Viertelfinale, Frauen: Schweinebrück (LL) - Reitland (LL) 5:0. Im Duell der beiden Landesligisten nutzten die Wehde-Werferinnen ihren Heimvorteil. „Der Wettkampf lief gut“, freute sich Schweinebrücks Spielführerin Astrid Müller: „Unsere Gummigruppe startete wie die Feuerwehr.“ So lagen die Gastgeberinnen nach zwei Durchgängen bereits mit drei Schoet vorn. Dieser Vorsprung hatte auch noch zur Wende Bestand. „Auf der Rücktour mit der Holzkugel hatten wir leichte Startschwierigkeiten, danach wurde es aber besser“, sagte Müller.
Reitlands Sprecherin Brigitte Sanders erklärte: „Wir hatten im ersten Durchgang Probleme, ins Spiel zu finden. Auf dem Weg zur zweiten Wende sah es dann schon besser aus.“ Zwischendurch habe man den Rückstand auf zwei Wurf minimiert. „Wir konnten aber leistungstechnisch nicht mithalten“, erläuterte Sanders.
Nachholspiele: Seefeld (Kreisklasse Butjadingen) - Schweinebrück II (Bezirksliga) verlegt auf 6. Januar; Bockhorn (1. Kreisklasse Nord/West) - Moorwarfen (1. Kreisliga) verlegt auf 13. Januar; Abbehausen (KL) - Mentzhausen (LL) noch nicht terminiert.
Männer: Büppel (1. KL) - Spohle (LL) 0:12. Beide Büppeler Gruppen starteten schwach. „So lag die Holzgruppe nach dem zweiten Durchgang zwei Schoet und die Gummigruppe sogar nach dem Anwurf bereits ein Schoet hinten“, bedauerte Büppels Jürgen Frers: „Allerdings fingen sich beide Gruppen.
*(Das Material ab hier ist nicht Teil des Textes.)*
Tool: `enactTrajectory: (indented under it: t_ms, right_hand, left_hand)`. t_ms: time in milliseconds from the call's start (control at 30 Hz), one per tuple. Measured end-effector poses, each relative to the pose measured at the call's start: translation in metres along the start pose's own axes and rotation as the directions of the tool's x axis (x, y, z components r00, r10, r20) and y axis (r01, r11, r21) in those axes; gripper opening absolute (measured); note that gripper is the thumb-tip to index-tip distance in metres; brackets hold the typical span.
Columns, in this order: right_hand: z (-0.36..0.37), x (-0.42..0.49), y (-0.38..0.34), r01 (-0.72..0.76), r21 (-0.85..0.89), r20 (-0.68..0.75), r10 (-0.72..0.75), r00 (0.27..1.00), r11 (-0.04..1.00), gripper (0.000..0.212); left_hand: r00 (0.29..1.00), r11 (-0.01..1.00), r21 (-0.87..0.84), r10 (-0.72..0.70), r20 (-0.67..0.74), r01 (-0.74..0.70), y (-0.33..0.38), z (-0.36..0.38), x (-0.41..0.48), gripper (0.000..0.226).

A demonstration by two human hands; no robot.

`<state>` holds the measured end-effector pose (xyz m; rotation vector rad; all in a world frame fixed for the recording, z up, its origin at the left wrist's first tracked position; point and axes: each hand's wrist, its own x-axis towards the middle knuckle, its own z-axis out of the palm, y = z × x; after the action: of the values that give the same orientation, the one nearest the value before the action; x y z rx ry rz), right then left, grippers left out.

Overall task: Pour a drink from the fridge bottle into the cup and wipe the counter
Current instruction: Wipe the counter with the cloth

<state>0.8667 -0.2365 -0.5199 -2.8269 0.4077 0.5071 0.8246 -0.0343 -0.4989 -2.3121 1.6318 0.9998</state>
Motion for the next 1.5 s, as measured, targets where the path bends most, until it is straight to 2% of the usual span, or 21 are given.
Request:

Sie profitierten bis zur ersten Wende auch von kleinen Fehlern und nicht zu erwartenden Unsicherheiten des Favoriten.“ Somit habe man an der Wende noch in Schlagdistanz gelegen.
Allerdings war die Hoffnung, dem Landesligisten Paroli bieten zu können, nur von kurzer Dauer. „Mit starken, exakten Würfen zogen beide Spohler Gruppen Schoet um Schoet davon“, erklärte Frers.
So brauchten die Gäste in beiden Gruppen (Holz: 4,104/ Gummi: 8,044) nur jeweils 40 Wurf. Spohles Sprecher Keven Hoots sagte: „Auf dieses Waterkant-Kreisduell waren beide Teams heiß. Wir waren vorgewarnt durch die vorherigen Leistungen der Büppeler – uns aber natürlich auch unserer Stärke bewusst.“
Halsbek (LL) - Schweewarden (LL) 0:3. „Es war die erwartete spannende Kiste“, bilanzierte Halsbeks Arne Hiljegerdes: „Leider hat es nicht gereicht, auf unserer Heimbahn eine Runde weiterzukommen. Die Schweewarder sind einfach eine starke Pokalmannschaft.“
Nachholspiele: Reitland (LL) - Grabstede (LL) verlegt auf 13. Januar; Langendamm/Dangastermoor (1. KL) - Altjührden/Obenstrohe (BL) verlegt auf 14. Januar.